SBM, EBP and Traditional Medicine

The combination of the best SBM, the best EBP and the best Traditional Medicine, provides the best answers for the most people when it comes to medicine and healthcare.  That is my opinion from my clinical experience.

Recently, I discovered a website called Science Based Medicine (SBM) and I now read it on an occasional basis with interest.  It is a website whose articles are written by MDs (many who are specialists in various fields) who unequivocally believe that alternative medicine (naturopathy, homeopathy, acupuncture, healing touch, Reiki, many vitamin/mineral therapies, chiropractic medicine, etc., etc., etc.) are useless at best, and harmful at worst.  The message on their website is very clear:  scientific based medicine that involves well conducted double-blind (or triple-blind) randomized control trials (RCT) and clinical trials based on known scientific plausible information is the only type of medicine that is useful and effective.  

I have increased my learning from reading this site.  Some of the information has been quite eye opening and informative, and other information has been false.

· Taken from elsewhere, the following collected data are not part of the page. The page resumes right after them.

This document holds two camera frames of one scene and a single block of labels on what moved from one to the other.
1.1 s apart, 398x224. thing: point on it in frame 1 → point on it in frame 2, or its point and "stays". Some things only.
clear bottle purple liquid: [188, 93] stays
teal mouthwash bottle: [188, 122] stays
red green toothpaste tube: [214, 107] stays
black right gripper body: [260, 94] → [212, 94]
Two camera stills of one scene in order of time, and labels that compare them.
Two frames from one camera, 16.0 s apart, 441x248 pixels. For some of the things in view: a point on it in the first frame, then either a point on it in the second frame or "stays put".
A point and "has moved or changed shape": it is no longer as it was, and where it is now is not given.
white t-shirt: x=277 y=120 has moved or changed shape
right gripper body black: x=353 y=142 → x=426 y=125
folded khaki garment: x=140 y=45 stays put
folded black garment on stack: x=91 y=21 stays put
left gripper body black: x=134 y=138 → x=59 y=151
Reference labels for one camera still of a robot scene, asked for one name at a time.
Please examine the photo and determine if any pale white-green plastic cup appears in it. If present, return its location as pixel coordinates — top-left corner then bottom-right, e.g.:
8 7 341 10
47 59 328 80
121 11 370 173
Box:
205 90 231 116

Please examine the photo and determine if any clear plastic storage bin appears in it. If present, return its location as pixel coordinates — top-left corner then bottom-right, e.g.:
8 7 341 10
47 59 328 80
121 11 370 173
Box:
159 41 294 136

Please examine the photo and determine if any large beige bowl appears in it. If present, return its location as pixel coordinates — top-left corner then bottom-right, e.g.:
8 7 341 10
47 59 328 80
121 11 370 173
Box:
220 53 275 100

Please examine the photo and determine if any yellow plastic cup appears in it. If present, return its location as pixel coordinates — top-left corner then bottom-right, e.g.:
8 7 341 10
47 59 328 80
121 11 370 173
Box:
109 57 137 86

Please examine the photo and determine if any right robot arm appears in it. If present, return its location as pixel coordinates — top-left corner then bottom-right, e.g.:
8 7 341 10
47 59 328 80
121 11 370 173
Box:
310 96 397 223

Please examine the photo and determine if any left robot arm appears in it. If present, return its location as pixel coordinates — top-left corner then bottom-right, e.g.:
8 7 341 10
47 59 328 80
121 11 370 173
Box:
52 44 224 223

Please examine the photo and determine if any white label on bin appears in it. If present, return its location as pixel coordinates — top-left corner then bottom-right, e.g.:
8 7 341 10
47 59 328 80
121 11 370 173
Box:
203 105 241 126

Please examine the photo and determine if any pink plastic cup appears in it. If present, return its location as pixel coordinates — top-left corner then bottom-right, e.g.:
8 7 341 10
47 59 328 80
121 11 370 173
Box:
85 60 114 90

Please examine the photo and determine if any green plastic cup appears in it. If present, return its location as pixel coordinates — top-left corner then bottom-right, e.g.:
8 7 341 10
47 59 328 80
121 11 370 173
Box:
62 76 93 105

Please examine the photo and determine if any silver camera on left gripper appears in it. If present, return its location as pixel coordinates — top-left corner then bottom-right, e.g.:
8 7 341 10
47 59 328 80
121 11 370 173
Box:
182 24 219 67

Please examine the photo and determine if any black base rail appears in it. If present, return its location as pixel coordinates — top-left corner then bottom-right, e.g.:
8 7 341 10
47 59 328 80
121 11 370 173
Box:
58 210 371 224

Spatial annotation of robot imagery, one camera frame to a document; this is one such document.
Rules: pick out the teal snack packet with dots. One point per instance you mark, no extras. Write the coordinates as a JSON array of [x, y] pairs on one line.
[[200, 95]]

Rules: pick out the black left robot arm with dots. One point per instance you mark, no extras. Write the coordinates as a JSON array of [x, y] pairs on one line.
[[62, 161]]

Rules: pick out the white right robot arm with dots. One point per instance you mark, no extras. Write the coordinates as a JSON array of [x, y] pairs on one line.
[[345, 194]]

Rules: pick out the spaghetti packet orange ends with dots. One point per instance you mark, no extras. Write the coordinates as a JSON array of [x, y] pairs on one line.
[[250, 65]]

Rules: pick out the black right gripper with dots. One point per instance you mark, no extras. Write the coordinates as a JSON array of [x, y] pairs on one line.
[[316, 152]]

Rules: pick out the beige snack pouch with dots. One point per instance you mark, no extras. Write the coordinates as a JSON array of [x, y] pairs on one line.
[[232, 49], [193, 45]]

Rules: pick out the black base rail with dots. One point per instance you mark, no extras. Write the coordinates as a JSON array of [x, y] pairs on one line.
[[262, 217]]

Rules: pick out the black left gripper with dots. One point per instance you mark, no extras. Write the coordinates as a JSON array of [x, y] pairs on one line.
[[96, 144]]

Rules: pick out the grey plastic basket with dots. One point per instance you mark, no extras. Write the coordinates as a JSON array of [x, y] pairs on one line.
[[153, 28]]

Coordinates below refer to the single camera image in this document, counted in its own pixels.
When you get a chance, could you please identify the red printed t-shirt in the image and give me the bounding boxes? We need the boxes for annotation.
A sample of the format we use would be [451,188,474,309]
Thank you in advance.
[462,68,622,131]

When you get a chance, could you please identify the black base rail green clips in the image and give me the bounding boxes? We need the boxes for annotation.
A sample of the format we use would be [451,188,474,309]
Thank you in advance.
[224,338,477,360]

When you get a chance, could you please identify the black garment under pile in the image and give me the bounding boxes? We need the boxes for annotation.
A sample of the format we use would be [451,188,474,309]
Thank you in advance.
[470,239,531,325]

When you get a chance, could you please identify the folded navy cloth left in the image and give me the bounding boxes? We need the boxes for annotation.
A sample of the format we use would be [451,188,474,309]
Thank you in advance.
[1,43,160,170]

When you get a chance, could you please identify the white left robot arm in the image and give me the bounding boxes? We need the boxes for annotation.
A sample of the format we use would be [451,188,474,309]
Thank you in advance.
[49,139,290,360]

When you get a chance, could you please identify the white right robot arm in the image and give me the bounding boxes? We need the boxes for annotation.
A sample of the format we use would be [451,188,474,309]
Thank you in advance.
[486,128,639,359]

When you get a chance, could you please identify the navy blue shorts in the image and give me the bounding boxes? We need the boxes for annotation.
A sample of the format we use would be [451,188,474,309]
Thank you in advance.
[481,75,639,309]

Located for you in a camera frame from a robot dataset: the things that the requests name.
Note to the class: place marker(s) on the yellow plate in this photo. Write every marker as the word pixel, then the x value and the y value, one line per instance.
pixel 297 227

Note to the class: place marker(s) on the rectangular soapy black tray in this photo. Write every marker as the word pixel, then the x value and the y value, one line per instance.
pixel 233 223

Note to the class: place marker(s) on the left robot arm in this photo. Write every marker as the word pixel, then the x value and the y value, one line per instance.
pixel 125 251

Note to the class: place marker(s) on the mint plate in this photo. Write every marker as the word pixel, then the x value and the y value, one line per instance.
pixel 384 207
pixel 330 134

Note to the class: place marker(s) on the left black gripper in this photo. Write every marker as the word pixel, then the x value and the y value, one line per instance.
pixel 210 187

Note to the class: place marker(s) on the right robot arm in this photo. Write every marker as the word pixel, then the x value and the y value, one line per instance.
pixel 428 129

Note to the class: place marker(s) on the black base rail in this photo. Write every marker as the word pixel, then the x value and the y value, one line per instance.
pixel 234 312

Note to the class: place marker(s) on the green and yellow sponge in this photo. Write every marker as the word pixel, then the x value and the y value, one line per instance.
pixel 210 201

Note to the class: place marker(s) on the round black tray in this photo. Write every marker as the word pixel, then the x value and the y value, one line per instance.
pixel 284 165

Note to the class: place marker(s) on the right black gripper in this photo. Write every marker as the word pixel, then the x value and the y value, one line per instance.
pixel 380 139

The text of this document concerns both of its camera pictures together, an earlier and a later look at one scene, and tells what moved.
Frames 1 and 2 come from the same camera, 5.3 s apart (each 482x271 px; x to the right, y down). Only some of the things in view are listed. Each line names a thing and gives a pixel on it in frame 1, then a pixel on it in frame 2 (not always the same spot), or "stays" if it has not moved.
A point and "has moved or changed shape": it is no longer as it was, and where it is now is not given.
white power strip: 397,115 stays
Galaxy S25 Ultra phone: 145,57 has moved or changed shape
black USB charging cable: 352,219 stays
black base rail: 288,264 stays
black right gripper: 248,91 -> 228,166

There is no doubt in my mind that SBM is responsible for the great improvements in modern medicine that we see today, such as found in childhood leukemia treatments, stent insertion for coronary artery disease, and many other wonderful inventions too numerous to mention.  There is no doubt in my mind that as a species we are living longer because of the advent of pharmaceutical drugs and more effective surgical techniques.

Yay SBM!

Unfortunately, SBM does not contain the answers for all people, and depending on the condition we're talking about, SBM lacks answers for many, many people.

Evidence Based Practice (EBP) as taught to us by our pharmacology profs, includes the integration of 3 aspects of care:  the best researched evidence, combined with the best clinical expertise, combined with what the patient values.  In this model, the best researched evidence has a hierarchy of efficacy.  That is, different types of studies hold more importance and are more accurate than other types of studies.  From most important to least important, here is the list:  meta-analysis of RCTs, single RCTs, cohort studies, case-control studies, case series, case reports (anectodal evidence) and expert opinion.

The beauty of EBP lies in the notion, that along with science based medicine, acceptance of what a patient believes, thinks and wants, as well as the clinical experience of the healthcare practitioner, is the best way to determine course of therapy and treatment for a patient.  I wrote:  along with, not instead of, and not subservient to, but along with. SBM, as narrowly defined by RCTs and clinic trials, while solid and useful, is not the panacea of great health and longevity for all people.  Wouldn't life be grand if that were so!

Different than SBM and EBP, is medicine based on historical relevance that I will call Traditional Medicine.  Many therapies that are used by naturopathic physicians date back centuries (like homeopathy), or a few millennia (like acupuncture and TCM), or tens of thousands of millennia (like botanical medicine).  While longevity doesn't necessarily equate with efficacy, a person with critical reasoning must ask, if these types of treatments are not efficacious, then why have they been around for centuries and millennia?  An herb like Milk Thistle (Silymarin) for example, by trial and error, was found to aid liver problems thousands of years ago.  No RCTs or well conducted clinical trials affirmed for our ancestors, that certain botanical remedies alleviated certain medical conditions with great efficacy.  Now, because of the push for scientific medicine to prove or disprove the effect of botanical medicines, herbs like Milk Thistle are brought to task as in this one of many studies analyzing this herb.

I will reiterate my opening paragraph.  When the combination of the best SBM, EBP and Traditional Medicine work in concert with each other, the patient stands to benefit maximally in the majority of situations and conditions.  This is what I have repeatedly observed in practice.

In certain medical conditions, one size fits many people really well, but not everyone, like the man who dies on the operating table from coronary by-pass surgery (2% of people die from this surgery).  In other conditions, where modern medicine provides little to no answers for relief, (for example chronic fatigue syndrome), one size does not fit all, and alternative medicine shines in this area.  And very sadly, for other diseases like amyotrophic lateral sclerosis (ALS), never mind that one size fits most, or one size does not fit all, in this disease the size has not yet been found in either conventional medicine or alternative medicine.

The bottom line for any patient embarking on any type of medical treatment is twofold:  Will this hurt me?  Will this help me?  Everything else is details:  SBM, EBP, Traditional Medicine, a combination thereof, or no medicine at all.